Location
- 50 Ridge Road Mahwah, Bergen County, New Jersey 07430 United States 41°05′28″N 74°09′24″W﻿ / ﻿41.091033°N 74.156778°W

Information
- Type: Public high school
- Established: 1958; 68 years ago
- School district: Mahwah Township Public Schools
- NCES School ID: 340933000586
- Principal: Danielle Wood
- Faculty: 90.9 FTEs
- Enrollment: 829 (as of 2024–25)
- Student to teacher ratio: 9.1:1
- Campus: Suburban
- Colors: Columbia Blue and Black
- Athletics conference: Big North Conference (general) North Jersey Super Football Conference (football)
- Team name: Thunderbirds
- Rival: Ramsey Rams
- Website: hs.mahwah.k12.nj.us

= Mahwah High School =

High school in Bergen County, New Jersey, US

Mahwah High School (MHS) is a four-year comprehensive public high school serving students from Mahwah in Bergen County, in the U.S. state of New Jersey, serving students in ninth through twelfth grades as the only secondary school of the Mahwah Township Public Schools. The school is accredited by the New Jersey Department of Education and has been accredited by the Middle States Association of Colleges and Schools Commission on Elementary and Secondary Schools since 1962.

As of the 2024–25 school year, the school had an enrollment of 829 students and 90.9 classroom teachers (on an FTE basis), for a student–teacher ratio of 9.1:1. There were 115 students (13.9% of enrollment) eligible for free lunch and 22 (2.7% of students) eligible for reduced-cost lunch.

==History==
Through the 1957-58 school year, students from Mahwah joined those from Allendale, Saddle River and Upper Saddle River who attended Ramsey High School as part of sending/receiving relationships with the respective districts and the Ramsey Public School District. Allendale and Mahwah left the Ramsey district in September 1958 once Mahwah High School was opened. With construction delayed due to labor actions, Mahwah High School started the year with afternoon classes housed in space rented at Ramsey High School. Completed at a cost of $3.6 million (equivalent to $ million in ), the high school facility opened for students in February 1959.

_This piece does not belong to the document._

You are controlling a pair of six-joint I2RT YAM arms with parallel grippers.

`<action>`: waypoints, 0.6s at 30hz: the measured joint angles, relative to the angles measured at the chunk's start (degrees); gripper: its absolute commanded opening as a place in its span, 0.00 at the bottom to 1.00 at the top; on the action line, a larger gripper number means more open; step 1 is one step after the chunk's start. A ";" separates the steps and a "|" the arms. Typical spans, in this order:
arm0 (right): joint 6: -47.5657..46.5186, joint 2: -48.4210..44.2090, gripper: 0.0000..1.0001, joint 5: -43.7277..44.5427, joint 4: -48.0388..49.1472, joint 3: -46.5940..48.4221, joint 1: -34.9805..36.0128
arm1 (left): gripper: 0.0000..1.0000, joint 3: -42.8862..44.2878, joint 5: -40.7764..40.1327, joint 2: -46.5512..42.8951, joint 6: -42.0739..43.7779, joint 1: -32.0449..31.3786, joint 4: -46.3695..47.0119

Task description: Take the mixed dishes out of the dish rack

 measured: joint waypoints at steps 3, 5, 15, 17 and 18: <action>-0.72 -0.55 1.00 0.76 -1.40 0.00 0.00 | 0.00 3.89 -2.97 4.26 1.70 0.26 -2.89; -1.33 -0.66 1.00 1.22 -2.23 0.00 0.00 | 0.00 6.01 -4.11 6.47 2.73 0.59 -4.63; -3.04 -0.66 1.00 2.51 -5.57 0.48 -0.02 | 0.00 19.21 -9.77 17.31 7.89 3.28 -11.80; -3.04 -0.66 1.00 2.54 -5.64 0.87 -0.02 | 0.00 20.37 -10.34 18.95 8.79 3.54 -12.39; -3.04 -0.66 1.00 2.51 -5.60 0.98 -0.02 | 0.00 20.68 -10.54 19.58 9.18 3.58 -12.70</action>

Construction on the $3.25 million campus-style facility began in August 1958, with 13 buildings spread out over 20 acres of the 62 acres property to accommodate 600 students from Mahwah and Allendale. Delays in starting the work meant that the initial set of classrooms would not be available until November 1958, with completion of the 1,200-student capacity facility due for February 1959. Before the buildings opened, the district rented space from Ramsey High School, with Allendale and Mahwah students who had already started in the Ramsey district remaining there until graduation. With the opening of the high school, the Mahwah district's elementary schools were changed from K-8 to K-6, with the new high school serving students in grades 7-12.

In May 1963, voters in Allendale and Upper Saddle River approved a referendum to create Northern Highlands Regional High School, with the expenditure of $3.65 million to build a facility on a 40-acre site, with plans to complete the building in time to start classes in September 1965. The Northern Highland school building, completed at a cost of $4 million, was dedicated in February 1966. The first all-Mahwah graduating class was in 1967.

The present school building was constructed in 1984 with three floors on the site of the original school, with an addition completed in "March 2005" (along with the expansion of Ramapo Ridge Middle School), according to a plaque in the new wing.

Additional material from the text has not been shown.